Collected data entries:
=== Begin Enclosure ===
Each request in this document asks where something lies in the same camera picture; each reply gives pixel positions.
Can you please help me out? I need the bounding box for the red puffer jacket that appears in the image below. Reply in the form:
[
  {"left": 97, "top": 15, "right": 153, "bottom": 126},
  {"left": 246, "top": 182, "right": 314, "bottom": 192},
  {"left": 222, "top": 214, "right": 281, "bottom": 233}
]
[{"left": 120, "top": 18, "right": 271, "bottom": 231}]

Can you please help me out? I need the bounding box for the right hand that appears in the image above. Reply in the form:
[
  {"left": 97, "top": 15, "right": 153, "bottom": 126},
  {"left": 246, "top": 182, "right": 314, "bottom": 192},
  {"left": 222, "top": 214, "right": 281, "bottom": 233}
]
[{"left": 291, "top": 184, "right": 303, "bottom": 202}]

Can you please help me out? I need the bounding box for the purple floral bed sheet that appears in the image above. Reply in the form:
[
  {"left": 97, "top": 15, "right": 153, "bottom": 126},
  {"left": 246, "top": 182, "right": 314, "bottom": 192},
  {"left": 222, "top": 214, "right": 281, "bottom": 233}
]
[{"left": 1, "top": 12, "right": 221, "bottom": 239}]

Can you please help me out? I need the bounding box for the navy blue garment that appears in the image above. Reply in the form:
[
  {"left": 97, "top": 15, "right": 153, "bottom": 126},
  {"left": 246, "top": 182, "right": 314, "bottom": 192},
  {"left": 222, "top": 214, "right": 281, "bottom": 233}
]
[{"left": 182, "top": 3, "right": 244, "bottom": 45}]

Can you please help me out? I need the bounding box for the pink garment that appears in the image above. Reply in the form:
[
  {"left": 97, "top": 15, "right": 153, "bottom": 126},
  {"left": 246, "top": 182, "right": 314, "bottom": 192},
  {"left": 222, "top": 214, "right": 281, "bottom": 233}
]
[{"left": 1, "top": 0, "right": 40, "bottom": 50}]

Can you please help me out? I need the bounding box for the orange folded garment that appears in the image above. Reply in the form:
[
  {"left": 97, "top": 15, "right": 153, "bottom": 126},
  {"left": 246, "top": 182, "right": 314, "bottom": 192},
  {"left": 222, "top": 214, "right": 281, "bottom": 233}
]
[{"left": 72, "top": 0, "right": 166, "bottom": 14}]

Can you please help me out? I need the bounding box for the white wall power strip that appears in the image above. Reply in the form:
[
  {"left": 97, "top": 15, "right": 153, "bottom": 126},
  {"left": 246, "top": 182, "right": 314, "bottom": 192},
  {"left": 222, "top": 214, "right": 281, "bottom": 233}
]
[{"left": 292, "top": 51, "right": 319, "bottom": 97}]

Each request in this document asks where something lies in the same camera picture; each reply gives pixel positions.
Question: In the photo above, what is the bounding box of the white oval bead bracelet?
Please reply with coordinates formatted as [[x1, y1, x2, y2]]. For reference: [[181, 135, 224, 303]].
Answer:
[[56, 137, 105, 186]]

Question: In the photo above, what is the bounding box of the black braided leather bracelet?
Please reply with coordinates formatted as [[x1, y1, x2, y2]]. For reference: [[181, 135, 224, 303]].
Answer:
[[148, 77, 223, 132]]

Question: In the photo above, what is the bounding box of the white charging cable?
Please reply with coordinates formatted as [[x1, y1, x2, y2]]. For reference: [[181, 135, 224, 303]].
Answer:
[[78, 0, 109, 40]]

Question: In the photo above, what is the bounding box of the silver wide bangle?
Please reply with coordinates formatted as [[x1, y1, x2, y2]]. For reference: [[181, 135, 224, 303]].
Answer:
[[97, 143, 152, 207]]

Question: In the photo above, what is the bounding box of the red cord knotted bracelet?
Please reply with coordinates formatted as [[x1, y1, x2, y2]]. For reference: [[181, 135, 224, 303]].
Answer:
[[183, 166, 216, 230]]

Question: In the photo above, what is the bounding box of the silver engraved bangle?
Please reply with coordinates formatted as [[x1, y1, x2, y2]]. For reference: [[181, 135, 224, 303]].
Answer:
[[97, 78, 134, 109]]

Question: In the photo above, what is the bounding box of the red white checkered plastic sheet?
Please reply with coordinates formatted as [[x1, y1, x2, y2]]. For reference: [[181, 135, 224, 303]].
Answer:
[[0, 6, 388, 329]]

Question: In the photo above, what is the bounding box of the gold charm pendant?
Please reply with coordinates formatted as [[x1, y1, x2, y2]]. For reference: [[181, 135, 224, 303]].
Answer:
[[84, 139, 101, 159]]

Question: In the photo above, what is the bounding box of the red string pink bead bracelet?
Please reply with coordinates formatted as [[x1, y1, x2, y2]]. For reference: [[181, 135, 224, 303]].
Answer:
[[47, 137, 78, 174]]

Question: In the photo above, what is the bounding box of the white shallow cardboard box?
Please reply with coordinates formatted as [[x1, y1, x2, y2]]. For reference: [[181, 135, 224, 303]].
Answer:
=== End Enclosure ===
**WHAT YOU HAVE TO DO:** Line count for the string "garment": work it out from the records above and reply with the number alone.

**SOLUTION TO THE PROBLEM:** 3